Aziraphale, whose gaze had flickered down at some point during the last part of their conversation, looked up at that. There was more than a hint of colour in his cheeks and he seemed somewhat flustered still, but mainly he looked perplexed and thoughtful; his brow was furrowed, and his lips pursed as he seemed to go over it in his mind.

Then he shook his head. “No. Not to the best of my recollection and knowledge.”

Crowley’s eyebrows nearly collided with his high hairline. “Your memory works fine.” It was a statement, not a question.

“Well, yes.”

“Yeah, thought so. Always has, hasn’t it?”

“Yes.”

“So…with that in mind, in all this time…” It was Crowley’s time to shake his head but in disbelief. “You can’t have seen it. That’s the only explanation.
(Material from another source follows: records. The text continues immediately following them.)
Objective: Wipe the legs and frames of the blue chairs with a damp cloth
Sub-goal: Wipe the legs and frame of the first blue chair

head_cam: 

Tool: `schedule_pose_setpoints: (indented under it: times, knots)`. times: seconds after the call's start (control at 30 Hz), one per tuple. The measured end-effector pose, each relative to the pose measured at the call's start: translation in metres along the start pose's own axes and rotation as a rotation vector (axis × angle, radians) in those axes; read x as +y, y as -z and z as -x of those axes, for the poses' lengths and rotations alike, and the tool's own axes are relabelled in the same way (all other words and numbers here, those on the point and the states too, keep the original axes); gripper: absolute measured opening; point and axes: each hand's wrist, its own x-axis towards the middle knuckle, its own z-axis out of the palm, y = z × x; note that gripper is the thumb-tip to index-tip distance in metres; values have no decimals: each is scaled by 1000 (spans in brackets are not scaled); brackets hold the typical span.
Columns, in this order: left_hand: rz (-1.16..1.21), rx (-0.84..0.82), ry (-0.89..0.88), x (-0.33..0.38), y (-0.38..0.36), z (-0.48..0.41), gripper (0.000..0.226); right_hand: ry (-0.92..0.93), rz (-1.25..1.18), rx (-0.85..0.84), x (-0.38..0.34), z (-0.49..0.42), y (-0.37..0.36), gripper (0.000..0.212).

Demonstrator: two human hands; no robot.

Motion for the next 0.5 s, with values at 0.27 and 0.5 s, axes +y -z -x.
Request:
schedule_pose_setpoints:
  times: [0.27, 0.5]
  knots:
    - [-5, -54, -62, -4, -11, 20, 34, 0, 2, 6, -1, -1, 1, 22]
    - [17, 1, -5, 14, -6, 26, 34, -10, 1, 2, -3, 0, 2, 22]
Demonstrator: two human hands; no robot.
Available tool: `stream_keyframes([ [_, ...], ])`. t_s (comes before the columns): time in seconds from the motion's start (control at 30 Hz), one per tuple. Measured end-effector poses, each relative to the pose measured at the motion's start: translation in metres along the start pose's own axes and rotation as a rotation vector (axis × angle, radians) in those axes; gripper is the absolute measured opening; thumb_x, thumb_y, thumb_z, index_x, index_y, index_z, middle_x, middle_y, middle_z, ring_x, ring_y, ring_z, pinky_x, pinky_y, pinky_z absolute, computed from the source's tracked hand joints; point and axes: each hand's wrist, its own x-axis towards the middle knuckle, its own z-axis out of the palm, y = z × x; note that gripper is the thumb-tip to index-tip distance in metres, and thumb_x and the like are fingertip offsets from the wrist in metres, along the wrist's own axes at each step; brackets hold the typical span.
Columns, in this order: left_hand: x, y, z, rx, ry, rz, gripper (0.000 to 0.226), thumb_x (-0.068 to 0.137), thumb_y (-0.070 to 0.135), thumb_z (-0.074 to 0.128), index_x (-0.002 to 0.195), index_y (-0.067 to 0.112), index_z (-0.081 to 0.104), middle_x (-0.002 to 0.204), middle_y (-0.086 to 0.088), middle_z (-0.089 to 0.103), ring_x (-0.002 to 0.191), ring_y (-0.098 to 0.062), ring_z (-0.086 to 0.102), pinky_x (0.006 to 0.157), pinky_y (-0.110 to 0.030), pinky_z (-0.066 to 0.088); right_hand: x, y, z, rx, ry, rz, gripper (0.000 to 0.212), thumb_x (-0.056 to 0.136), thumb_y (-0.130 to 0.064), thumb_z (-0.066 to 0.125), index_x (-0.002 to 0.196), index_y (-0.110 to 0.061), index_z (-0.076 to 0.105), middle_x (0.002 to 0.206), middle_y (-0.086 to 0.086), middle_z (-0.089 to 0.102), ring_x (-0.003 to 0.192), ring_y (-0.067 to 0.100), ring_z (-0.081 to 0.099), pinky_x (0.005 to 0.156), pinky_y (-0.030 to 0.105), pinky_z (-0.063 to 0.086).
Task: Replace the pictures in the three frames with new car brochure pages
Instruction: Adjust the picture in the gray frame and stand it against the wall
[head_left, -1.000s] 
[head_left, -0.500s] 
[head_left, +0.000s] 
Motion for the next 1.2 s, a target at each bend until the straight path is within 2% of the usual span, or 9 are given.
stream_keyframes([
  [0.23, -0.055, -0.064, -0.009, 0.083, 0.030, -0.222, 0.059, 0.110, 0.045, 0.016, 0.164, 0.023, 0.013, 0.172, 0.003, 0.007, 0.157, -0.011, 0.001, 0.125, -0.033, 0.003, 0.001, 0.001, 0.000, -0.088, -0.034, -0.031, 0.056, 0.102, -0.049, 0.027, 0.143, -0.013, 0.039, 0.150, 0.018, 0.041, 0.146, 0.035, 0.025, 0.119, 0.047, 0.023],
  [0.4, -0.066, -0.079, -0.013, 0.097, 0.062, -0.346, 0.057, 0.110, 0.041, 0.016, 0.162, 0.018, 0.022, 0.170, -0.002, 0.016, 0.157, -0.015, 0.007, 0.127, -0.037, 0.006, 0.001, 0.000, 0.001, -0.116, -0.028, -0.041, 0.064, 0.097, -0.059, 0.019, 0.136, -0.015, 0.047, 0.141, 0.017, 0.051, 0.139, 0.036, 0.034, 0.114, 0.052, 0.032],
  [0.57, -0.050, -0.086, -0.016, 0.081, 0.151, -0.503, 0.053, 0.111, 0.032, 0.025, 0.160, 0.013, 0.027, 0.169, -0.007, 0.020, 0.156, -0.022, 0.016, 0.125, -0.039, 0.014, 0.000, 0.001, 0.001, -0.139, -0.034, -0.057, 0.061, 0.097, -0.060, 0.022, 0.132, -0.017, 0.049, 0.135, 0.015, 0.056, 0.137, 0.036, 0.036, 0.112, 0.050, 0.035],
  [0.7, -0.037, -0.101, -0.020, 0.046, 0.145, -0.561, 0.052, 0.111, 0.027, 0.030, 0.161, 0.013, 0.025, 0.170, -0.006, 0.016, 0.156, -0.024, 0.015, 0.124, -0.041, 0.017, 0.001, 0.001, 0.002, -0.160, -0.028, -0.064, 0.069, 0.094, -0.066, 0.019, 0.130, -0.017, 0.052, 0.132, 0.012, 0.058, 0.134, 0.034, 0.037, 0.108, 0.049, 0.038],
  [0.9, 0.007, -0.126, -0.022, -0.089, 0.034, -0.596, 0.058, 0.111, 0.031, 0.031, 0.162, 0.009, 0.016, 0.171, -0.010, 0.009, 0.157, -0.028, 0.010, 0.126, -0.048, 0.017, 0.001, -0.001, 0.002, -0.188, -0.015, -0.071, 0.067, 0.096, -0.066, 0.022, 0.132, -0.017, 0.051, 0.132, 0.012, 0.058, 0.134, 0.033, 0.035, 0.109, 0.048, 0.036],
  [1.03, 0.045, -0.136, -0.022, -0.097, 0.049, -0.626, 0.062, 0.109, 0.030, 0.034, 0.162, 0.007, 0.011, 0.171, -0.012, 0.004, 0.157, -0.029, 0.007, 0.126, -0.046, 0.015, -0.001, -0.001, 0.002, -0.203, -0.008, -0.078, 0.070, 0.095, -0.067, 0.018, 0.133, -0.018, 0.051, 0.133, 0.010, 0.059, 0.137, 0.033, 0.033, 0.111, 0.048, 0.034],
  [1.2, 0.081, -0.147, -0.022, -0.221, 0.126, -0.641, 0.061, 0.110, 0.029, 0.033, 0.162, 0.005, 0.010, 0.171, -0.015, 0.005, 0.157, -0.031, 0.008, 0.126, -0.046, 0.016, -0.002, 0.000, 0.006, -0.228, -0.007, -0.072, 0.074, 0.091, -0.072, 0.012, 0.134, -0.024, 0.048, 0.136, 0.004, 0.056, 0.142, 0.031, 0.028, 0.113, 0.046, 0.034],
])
That it’s somehow managed to completely slip past you, someone bloody well knows how.”

Mild offense made Aziraphale sit up straighter, the blush fading. “I don’t think so. I mean, really.”

Now there was a small grin of disbelief. “Come on, angel, you’re having me on.”

The blond sniffed. “I am not.”

“You must be!”

“Why is it so hard for you to believe that nobody has looked at me that way?” The colour started to creep back into the soft cheeks, but it was still somehow different and not endearing in the same way. It felt as though that was closer to being embarrassed rather than being flustered and there was nothing appealing in that for the demon.

Crowley looked at his best friend and partner as though he’d just asked him a question that did not make sense in any way, which it didn’t. It really did not, though, not at all.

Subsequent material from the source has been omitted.